Work task | Read the material below and tally how many lines hold the word "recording", giving the number and nothing else.

Given material |
· · ·

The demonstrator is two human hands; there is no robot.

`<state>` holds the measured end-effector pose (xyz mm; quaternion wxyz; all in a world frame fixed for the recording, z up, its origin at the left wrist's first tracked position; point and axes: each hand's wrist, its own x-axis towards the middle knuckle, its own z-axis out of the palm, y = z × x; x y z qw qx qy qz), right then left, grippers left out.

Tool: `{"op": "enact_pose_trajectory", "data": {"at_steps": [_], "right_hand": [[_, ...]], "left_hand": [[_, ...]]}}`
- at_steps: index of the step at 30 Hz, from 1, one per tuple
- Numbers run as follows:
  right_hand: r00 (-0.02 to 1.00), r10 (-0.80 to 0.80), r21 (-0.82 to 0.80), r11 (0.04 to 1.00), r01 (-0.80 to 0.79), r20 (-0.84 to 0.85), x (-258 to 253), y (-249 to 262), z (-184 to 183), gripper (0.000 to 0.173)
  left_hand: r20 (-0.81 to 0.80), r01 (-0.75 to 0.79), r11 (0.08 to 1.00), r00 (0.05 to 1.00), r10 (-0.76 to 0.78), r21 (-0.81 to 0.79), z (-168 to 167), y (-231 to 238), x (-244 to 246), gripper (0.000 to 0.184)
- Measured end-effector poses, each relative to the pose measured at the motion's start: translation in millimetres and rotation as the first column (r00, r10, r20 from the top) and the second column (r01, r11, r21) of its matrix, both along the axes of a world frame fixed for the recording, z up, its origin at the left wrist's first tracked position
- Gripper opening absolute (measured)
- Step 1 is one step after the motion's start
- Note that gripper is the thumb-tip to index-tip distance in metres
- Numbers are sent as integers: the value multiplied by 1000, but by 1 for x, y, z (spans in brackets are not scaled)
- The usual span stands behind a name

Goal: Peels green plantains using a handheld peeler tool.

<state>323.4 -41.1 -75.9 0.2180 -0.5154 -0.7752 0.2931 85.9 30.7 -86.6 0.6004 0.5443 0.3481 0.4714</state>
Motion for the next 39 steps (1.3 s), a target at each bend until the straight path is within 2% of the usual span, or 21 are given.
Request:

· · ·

Exercise result | 2